Centrifugal pump. Source : US EPA ().
The basic problem with using any form of centrifugal pump on sludge/biosolids is choosing the correct size. At any given speed, centrifugal pumps operate well only if the pumping head is within a relatively narrow range; the variable nature of sludge/biosolids, however, causes pumping heads to vary. The selected pumps must be large enough to pass solids without clogging of the impellers and yet small enough to avoid the problem of diluting the sludge/biosolids by drawing in large quantities of overlying wastewater.

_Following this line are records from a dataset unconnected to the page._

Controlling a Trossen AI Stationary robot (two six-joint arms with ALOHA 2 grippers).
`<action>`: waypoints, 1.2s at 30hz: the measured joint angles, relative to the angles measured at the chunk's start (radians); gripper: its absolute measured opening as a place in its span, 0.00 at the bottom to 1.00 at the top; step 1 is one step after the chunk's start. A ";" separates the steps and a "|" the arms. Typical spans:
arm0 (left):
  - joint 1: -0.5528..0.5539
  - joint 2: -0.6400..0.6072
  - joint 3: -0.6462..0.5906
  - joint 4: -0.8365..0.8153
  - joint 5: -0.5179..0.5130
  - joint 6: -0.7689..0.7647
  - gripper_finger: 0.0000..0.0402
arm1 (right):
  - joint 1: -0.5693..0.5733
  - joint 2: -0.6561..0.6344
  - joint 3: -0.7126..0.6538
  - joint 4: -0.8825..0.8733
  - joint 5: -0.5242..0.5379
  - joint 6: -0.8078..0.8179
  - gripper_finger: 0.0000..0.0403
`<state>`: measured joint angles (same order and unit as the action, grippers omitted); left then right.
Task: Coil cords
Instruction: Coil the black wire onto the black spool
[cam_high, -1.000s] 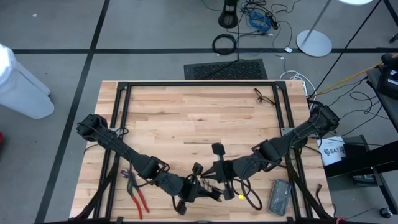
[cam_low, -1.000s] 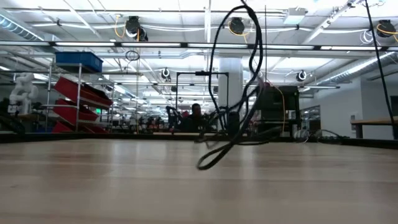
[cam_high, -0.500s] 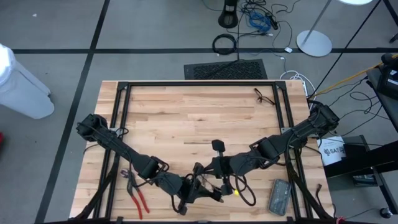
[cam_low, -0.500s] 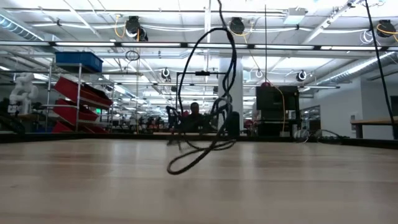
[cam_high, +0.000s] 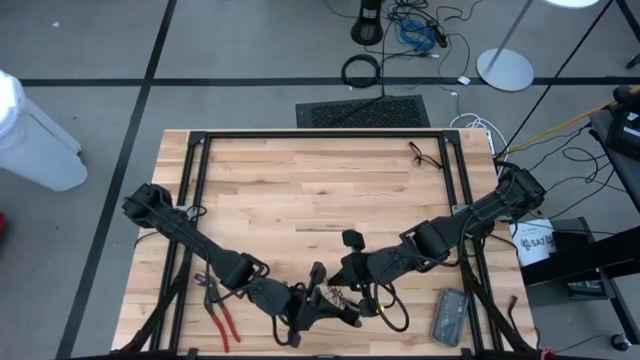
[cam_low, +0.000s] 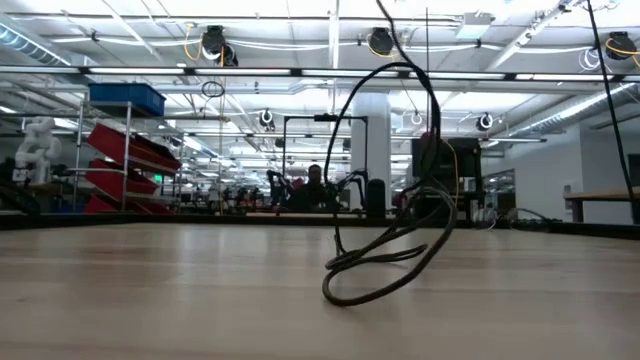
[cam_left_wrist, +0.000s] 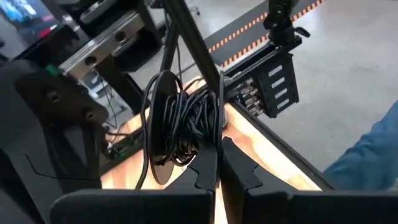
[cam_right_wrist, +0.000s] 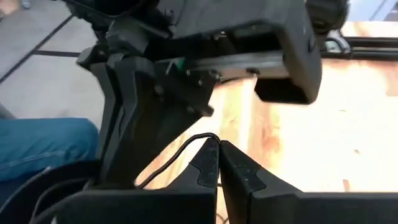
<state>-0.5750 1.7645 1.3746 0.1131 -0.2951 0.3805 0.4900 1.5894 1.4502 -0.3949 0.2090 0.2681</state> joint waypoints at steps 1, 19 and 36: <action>-0.003 0.000 0.000 0.005 0.000 0.006 0.02 | 0.000 0.000 0.000 0.001 -0.004 0.001 0.00; 0.002 0.000 0.000 -0.073 -0.022 -0.115 0.02 | -0.004 0.000 0.000 0.036 -0.038 -0.011 0.00; 0.038 0.000 0.000 -0.160 -0.029 -0.218 0.02 | 0.010 -0.001 0.000 0.054 -0.137 0.001 0.00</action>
<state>-0.5369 1.7648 1.3746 -0.0471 -0.3241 0.1626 0.5004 1.5888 1.4502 -0.3408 0.0722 0.2688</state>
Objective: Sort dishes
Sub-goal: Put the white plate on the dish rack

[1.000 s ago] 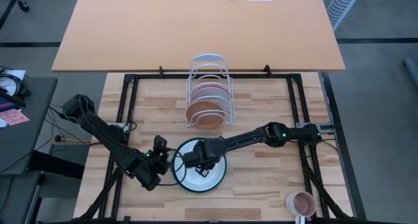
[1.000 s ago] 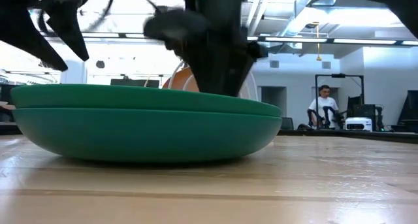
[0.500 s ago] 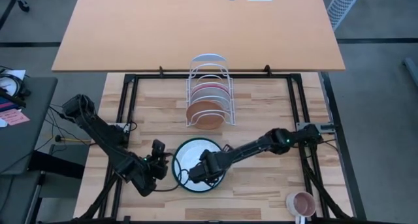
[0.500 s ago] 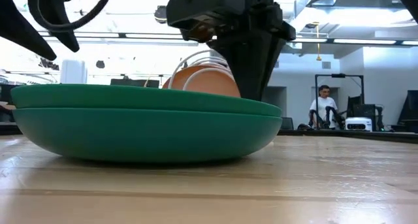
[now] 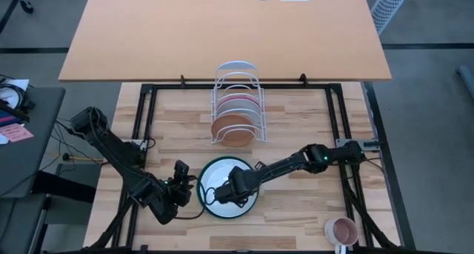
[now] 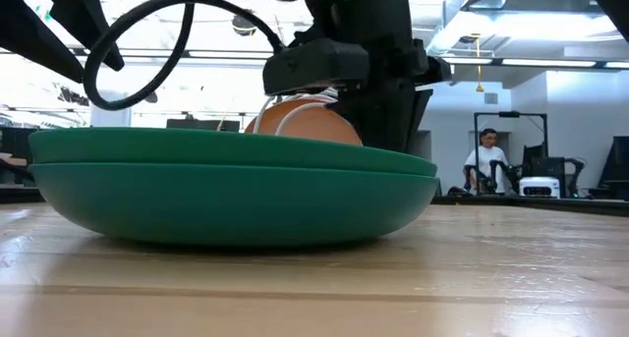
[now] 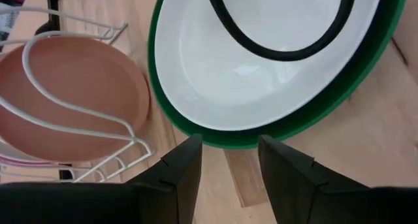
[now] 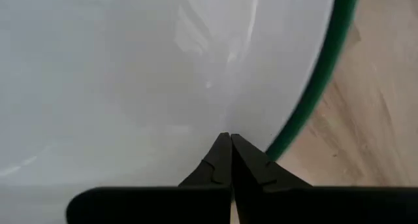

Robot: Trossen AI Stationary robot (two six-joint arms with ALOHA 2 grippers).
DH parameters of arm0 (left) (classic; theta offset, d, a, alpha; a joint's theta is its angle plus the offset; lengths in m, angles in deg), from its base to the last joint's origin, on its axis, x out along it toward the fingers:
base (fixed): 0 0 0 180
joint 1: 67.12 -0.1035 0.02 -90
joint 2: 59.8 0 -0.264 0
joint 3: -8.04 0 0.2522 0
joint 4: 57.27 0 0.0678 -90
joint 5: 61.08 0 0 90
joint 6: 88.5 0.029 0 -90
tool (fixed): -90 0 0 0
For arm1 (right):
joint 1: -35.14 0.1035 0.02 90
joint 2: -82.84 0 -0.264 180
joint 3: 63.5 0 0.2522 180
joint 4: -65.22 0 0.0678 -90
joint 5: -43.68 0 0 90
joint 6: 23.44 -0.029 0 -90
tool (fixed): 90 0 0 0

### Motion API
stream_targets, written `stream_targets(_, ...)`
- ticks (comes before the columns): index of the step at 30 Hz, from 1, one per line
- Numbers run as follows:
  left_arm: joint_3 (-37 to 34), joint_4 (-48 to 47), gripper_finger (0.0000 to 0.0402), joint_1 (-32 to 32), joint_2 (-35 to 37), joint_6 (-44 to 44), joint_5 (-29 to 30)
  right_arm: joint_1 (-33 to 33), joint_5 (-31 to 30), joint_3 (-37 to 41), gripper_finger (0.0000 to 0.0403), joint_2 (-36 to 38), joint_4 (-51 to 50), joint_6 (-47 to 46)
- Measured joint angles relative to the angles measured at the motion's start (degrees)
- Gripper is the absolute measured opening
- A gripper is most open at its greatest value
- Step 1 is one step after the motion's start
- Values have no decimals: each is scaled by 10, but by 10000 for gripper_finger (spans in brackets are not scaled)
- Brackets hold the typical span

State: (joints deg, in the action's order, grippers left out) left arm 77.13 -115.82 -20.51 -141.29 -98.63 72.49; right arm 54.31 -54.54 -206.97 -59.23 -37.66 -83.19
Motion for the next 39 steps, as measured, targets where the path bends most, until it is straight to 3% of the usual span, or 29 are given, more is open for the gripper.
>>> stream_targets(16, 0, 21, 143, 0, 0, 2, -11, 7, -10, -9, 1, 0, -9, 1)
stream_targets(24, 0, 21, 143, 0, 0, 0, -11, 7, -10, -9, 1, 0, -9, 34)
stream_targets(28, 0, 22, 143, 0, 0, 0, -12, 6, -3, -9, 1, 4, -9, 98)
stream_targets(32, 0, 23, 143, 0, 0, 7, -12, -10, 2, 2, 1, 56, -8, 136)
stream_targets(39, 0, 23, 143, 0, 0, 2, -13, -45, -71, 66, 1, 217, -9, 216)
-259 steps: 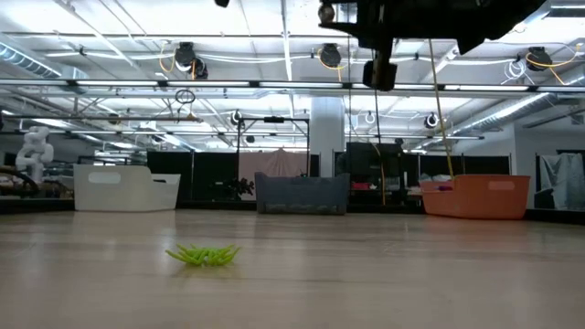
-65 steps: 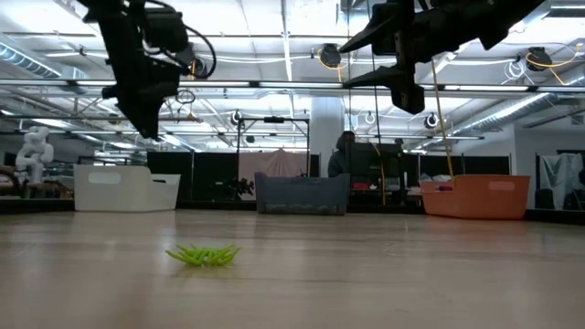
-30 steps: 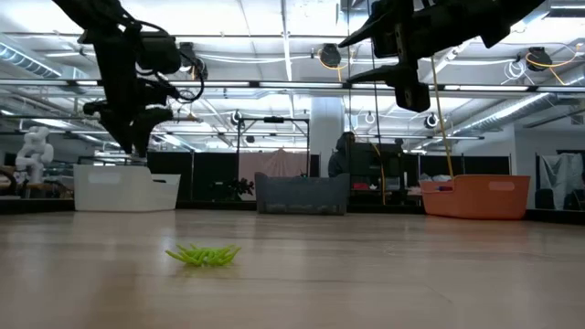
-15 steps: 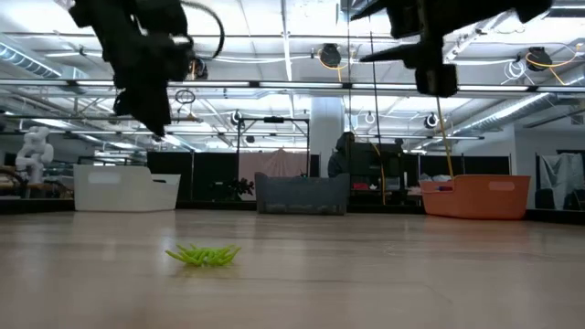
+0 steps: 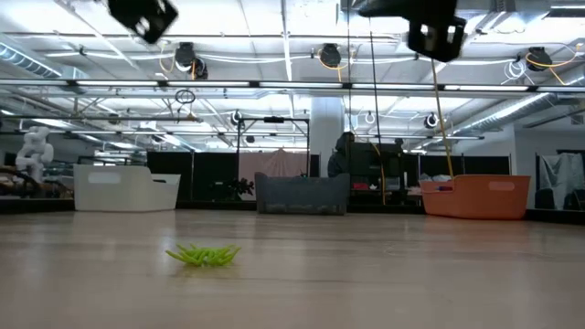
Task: Sort Halloween decoration
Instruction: Put the green toy spider into the orange bin
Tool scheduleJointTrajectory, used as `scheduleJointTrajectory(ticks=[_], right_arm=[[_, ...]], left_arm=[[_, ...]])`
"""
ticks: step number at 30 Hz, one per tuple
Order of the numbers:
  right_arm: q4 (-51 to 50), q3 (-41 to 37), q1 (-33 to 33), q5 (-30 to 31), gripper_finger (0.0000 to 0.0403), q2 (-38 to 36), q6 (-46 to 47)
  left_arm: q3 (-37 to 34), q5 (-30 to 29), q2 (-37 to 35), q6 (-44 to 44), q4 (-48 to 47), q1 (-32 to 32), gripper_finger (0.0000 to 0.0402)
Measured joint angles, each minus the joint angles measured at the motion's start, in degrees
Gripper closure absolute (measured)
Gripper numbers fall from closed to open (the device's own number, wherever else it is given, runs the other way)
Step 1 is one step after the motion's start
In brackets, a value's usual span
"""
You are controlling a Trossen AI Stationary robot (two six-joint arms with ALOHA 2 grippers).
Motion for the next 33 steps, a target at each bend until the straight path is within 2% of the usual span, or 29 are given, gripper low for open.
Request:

Throttling the discharge to reduce the capacity of a centrifugal pump is impractical both because of energy inefficiency and because frequent clogging of the throttling valve will occur. It is recommended that centrifugal pumps requiring capacity adjustment be equipped with variable-speed drives. Fixed capacity in multiple pump applications is achieved by equipping each pump with a discharge flow meter and using the flow meter signal in conjunction with the variable speed drive to control the speed of the pump. Seals last longer if back suction pumps are used. Utilizing the back of the impeller for suction removes areas of high pressure inside the pump casing from the location of the seal and prolongs seal life.